Line tally for the word "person": count the lines below that contain it and reply with the number alone.

Data extracted from a collection
********

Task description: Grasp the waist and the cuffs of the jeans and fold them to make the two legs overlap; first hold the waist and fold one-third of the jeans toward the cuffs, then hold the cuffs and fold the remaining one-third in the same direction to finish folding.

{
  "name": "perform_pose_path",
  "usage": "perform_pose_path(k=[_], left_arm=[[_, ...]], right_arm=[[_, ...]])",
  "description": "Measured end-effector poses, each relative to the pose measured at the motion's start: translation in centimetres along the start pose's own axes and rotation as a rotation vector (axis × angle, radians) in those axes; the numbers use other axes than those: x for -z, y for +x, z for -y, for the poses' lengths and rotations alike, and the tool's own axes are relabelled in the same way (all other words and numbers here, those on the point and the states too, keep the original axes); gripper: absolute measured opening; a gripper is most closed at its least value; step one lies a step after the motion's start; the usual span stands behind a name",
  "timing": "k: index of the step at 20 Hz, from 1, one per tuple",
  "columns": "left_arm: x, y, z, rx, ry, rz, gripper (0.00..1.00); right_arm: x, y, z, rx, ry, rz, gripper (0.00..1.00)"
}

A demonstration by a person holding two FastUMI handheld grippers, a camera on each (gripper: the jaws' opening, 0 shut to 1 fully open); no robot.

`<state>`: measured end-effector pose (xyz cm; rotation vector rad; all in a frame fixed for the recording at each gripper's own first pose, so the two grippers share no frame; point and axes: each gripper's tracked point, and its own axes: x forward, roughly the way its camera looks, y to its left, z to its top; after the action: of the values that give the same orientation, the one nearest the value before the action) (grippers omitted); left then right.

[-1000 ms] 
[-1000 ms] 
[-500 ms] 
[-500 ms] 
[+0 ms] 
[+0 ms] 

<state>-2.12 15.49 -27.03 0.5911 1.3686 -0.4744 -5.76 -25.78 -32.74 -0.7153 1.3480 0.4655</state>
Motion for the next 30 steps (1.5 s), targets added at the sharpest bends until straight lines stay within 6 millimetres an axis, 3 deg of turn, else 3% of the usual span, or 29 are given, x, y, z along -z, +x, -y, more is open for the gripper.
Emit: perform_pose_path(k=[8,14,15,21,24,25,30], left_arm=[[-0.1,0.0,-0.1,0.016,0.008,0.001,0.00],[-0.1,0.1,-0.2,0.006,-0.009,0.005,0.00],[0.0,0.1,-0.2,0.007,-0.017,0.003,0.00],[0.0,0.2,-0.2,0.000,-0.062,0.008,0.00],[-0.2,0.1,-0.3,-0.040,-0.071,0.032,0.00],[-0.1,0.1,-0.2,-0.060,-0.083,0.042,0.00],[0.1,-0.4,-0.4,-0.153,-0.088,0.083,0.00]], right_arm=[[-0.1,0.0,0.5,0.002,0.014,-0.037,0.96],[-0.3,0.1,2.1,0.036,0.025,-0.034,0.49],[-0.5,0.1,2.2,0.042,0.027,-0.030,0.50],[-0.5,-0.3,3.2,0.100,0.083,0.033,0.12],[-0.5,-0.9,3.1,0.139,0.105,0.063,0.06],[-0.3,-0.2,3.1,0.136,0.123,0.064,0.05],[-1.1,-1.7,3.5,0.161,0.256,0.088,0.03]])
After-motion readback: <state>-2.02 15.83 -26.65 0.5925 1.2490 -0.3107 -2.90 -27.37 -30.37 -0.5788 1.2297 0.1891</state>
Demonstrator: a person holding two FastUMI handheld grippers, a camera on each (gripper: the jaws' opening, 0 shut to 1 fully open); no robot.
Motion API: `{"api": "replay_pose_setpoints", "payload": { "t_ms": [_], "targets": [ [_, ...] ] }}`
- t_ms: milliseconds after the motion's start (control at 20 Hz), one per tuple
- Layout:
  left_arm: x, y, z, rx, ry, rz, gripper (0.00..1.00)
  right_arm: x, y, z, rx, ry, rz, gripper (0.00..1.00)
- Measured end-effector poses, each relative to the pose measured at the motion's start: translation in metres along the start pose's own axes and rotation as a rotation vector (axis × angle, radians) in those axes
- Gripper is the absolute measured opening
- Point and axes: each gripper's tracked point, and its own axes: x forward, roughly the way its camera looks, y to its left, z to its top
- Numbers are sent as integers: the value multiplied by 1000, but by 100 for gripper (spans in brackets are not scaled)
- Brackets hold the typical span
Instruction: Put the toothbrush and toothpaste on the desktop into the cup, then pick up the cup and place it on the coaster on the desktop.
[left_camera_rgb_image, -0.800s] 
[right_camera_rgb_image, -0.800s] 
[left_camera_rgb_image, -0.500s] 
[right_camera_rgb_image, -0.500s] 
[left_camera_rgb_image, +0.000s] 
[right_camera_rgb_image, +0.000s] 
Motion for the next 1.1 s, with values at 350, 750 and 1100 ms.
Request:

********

Expected output
2